Data excerpts
==*==

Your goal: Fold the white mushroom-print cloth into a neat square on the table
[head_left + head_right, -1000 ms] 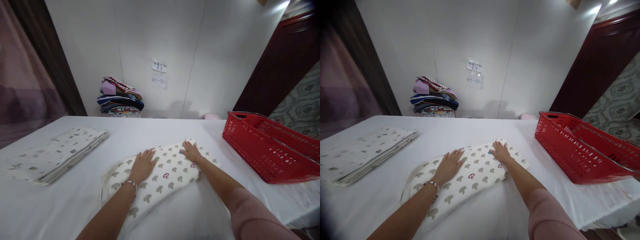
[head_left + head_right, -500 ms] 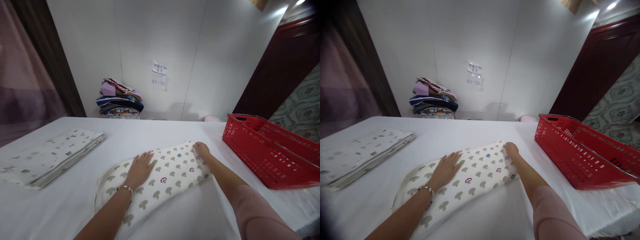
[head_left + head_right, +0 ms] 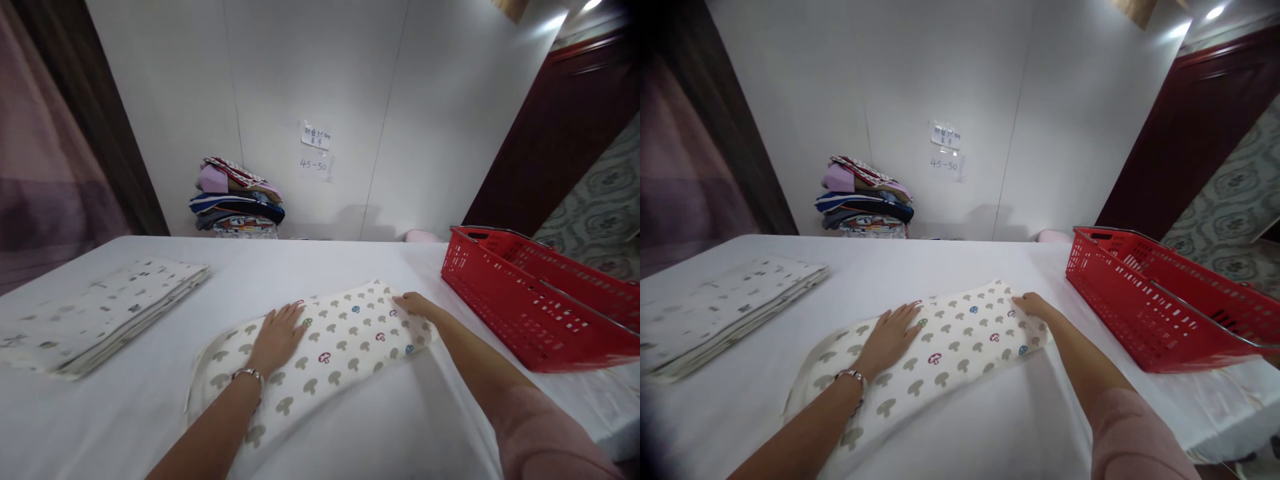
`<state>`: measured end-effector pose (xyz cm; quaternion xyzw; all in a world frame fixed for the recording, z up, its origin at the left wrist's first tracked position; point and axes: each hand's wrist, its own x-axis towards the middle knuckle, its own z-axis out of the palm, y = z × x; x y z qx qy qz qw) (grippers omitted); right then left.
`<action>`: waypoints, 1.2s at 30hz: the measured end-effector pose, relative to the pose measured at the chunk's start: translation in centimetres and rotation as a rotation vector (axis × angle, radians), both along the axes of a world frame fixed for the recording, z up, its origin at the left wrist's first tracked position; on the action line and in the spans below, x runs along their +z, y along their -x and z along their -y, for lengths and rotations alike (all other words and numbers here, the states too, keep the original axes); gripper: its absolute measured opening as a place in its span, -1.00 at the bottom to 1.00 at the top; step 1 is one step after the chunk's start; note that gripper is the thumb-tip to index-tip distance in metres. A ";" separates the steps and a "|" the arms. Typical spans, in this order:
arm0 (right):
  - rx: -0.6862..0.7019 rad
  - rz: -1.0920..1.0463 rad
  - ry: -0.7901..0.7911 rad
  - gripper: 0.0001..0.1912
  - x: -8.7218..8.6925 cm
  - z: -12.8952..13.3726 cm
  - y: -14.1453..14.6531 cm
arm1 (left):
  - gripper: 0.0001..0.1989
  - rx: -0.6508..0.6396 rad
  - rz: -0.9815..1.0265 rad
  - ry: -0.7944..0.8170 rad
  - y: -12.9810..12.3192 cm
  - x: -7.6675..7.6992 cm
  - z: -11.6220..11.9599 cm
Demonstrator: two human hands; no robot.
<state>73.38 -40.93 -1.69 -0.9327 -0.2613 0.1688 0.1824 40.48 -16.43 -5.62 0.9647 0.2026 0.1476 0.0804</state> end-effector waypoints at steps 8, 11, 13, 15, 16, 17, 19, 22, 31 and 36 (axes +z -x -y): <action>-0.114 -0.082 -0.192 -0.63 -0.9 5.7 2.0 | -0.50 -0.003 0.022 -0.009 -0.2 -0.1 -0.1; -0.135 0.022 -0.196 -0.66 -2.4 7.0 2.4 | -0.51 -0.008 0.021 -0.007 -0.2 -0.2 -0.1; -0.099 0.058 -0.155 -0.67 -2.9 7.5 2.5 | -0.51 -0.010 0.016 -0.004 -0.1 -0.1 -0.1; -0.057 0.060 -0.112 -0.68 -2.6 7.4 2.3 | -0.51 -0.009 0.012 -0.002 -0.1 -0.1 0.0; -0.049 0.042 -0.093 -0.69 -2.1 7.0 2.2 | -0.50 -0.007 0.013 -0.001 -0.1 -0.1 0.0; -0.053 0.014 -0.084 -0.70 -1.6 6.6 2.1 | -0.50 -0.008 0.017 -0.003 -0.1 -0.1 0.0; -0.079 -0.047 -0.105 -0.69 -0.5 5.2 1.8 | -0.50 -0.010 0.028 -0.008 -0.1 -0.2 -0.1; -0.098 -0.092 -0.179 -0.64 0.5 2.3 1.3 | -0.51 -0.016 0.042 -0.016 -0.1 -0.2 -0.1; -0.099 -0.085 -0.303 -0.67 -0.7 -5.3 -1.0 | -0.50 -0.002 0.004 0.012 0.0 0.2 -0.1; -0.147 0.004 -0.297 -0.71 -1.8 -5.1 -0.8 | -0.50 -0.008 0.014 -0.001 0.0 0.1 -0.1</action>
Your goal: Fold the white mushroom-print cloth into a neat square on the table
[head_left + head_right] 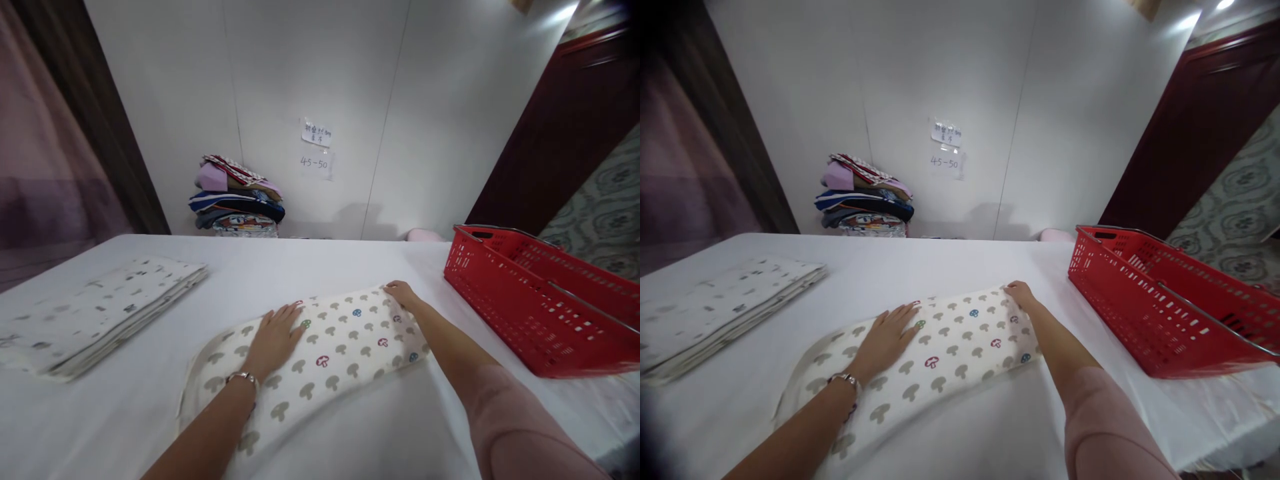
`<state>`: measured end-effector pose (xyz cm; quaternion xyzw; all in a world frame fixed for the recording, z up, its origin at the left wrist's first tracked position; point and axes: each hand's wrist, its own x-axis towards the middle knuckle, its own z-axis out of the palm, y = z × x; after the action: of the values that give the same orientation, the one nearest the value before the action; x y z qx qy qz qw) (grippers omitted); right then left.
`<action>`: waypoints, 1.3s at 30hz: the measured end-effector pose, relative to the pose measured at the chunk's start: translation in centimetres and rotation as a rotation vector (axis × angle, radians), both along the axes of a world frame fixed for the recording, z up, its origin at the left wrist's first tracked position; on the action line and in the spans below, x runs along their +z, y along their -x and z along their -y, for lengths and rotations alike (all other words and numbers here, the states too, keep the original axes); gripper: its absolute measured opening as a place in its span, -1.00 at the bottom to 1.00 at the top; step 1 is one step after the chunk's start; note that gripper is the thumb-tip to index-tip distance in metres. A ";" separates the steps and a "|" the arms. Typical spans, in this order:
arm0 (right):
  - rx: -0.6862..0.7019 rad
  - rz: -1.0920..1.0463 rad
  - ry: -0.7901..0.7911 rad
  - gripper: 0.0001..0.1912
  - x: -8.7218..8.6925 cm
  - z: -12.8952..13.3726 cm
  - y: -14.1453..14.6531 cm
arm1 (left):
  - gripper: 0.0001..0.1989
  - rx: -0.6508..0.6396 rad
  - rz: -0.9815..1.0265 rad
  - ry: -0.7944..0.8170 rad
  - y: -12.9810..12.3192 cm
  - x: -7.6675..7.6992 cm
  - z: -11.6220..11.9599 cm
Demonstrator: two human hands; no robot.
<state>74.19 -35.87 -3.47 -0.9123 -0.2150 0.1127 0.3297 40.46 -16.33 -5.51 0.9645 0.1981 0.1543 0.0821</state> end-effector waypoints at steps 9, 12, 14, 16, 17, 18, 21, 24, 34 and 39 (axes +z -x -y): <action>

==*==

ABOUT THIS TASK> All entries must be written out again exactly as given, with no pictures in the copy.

ANSWER SPACE>
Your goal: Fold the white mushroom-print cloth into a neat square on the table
[head_left + head_right, -1000 ms] 
[head_left + head_right, -500 ms] 
[head_left + head_right, +0 ms] 
`<state>`: measured end-effector pose (xyz cm; quaternion xyzw; all in a world frame fixed for the recording, z up, its origin at the left wrist's first tracked position; point and axes: each hand's wrist, its own x-axis towards the middle knuckle, its own z-axis out of the palm, y = z × x; x y z qx qy qz qw) (grippers omitted); right then left.
`<action>`: waypoints, 1.2s at 30hz: the measured end-effector pose, relative to the pose measured at the chunk's start: translation in centimetres and rotation as a rotation vector (axis × angle, radians), both along the axes of a world frame fixed for the recording, z up, its origin at the left wrist's first tracked position; on the action line and in the spans below, x runs along their +z, y along their -x and z along their -y, for lengths and rotations alike (all other words and numbers here, the states too, keep the original axes); gripper: its absolute measured opening as a place in its span, -1.00 at the bottom to 1.00 at the top; step 1 is one step after the chunk's start; note that gripper is the thumb-tip to index-tip distance in metres. A ";" separates the steps and a "|" the arms. Typical spans, in this order:
arm0 (right):
  - rx: -0.6862..0.7019 rad
  - rz: -1.0920..1.0463 rad
  - ry: -0.7901..0.7911 rad
  - gripper: 0.0001..0.1912
  - x: -8.7218..8.6925 cm
  - z: -12.8952..13.3726 cm
  - y: -14.1453..14.6531 cm
arm1 (left):
  - gripper: 0.0001..0.1989
  - rx: -0.6508..0.6396 rad
  - rz: -0.9815..1.0265 rad
  - ry: -0.7944..0.8170 rad
  - y: -12.9810..12.3192 cm
  - x: -7.6675..7.6992 cm
  - z: -11.6220..11.9599 cm
Demonstrator: two human hands; no robot.
<state>73.38 -40.93 -1.69 -0.9327 -0.2613 0.1688 0.1824 40.48 -16.43 -5.62 0.9647 0.2026 0.1476 0.0804</state> end-effector waypoints at steps 8, 11, 13, 15, 16, 17, 19, 22, 31 and 36 (axes +z -x -y): <action>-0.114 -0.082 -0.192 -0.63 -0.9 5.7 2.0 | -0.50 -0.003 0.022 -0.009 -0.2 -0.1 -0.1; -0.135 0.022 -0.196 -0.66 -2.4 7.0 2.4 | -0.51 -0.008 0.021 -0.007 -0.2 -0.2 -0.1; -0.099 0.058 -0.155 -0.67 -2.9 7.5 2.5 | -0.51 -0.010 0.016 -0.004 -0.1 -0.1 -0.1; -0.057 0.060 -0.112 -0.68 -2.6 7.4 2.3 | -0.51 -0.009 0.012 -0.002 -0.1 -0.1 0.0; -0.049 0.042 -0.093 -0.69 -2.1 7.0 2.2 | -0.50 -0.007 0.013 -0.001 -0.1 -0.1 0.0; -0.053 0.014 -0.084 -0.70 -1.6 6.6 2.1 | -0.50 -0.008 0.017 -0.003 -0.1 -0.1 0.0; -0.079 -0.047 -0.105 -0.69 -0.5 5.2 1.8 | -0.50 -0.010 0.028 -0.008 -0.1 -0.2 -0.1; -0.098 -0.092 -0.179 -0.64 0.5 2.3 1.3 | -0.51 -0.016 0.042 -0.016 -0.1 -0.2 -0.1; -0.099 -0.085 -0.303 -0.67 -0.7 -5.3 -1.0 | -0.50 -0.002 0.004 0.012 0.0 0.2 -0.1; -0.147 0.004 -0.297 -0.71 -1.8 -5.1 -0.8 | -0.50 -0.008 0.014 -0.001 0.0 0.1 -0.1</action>
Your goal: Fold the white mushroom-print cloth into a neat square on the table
[head_left + head_right] 
`<state>`: measured end-effector pose (xyz cm; quaternion xyzw; all in a world frame fixed for the recording, z up, its origin at the left wrist's first tracked position; point and axes: each hand's wrist, its own x-axis towards the middle knuckle, its own z-axis out of the palm, y = z × x; after the action: of the values that give the same orientation, the one nearest the value before the action; x y z qx qy qz qw) (grippers omitted); right then left.
`<action>`: waypoints, 1.3s at 30hz: the measured end-effector pose, relative to the pose measured at the chunk's start: translation in centimetres and rotation as a rotation vector (axis × angle, radians), both along the axes of a world frame fixed for the recording, z up, its origin at the left wrist's first tracked position; on the action line and in the spans below, x runs along their +z, y along their -x and z along their -y, for lengths and rotations alike (all other words and numbers here, the states too, keep the original axes); gripper: its absolute measured opening as a place in its span, -1.00 at the bottom to 1.00 at the top; step 1 is one step after the chunk's start; note that gripper is the thumb-tip to index-tip distance in metres. A ";" separates the steps and a "|" the arms. Typical spans, in this order:
arm0 (right):
  - rx: -0.6862..0.7019 rad
  - rz: -1.0920..1.0463 rad
  - ry: -0.7901..0.7911 rad
  - gripper: 0.0001..0.1912
  - x: -8.7218..8.6925 cm
  - z: -12.8952..13.3726 cm
  - y: -14.1453..14.6531 cm
arm1 (left):
  - gripper: 0.0001..0.1989
  - rx: -0.6508..0.6396 rad
  - rz: -0.9815..1.0265 rad
  - ry: -0.7944..0.8170 rad
  - y: -12.9810..12.3192 cm
  - x: -7.6675..7.6992 cm
  - z: -11.6220..11.9599 cm
Demonstrator: two human hands; no robot.
<state>74.19 -35.87 -3.47 -0.9123 -0.2150 0.1127 0.3297 40.46 -16.33 -5.51 0.9645 0.1981 0.1543 0.0821</state> end-effector waypoints at steps 9, 12, 14, 16, 17, 18, 21, 24, 34 and 39 (axes +z -x -y): <action>

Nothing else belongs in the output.